* Exercise details
Locate the string "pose" throughout the material and copy every line in which it occurs.

BEGIN

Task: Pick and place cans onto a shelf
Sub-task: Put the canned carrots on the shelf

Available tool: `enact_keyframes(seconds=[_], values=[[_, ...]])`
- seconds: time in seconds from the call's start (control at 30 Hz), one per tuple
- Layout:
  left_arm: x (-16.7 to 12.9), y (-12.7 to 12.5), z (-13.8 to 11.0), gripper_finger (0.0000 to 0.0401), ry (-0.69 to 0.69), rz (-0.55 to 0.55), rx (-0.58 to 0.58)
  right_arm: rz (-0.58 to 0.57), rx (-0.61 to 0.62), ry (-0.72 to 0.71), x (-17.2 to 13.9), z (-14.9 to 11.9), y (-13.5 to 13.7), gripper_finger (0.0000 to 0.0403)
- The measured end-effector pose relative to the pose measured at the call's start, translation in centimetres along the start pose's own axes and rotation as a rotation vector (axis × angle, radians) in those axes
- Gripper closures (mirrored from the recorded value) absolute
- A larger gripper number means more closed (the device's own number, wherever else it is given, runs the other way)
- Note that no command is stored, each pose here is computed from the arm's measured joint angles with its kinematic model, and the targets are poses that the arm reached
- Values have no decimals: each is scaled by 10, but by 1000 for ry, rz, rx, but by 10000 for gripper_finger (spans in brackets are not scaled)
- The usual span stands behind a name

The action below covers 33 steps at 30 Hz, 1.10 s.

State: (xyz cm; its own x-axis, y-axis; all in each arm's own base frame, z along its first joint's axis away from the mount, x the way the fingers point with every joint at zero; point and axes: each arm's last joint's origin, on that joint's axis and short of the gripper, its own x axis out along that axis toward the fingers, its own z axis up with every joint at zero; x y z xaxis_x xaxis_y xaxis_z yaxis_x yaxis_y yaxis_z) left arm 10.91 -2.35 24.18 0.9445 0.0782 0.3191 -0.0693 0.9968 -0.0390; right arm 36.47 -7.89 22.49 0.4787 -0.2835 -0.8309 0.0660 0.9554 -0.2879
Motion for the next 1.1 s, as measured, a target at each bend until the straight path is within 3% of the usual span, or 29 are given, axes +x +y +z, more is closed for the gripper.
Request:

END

* Answer for this exercise
- The measured end-effector pose relative to the pose measured at the call's start, translation in centimetres along the start pose's own axes and rotation as a rotation vector (axis × angle, radians) in those axes
- Note that no command is stored, each pose here is computed from the arm's measured joint angles with its kinematic model, and the targets are poses that the arm reached

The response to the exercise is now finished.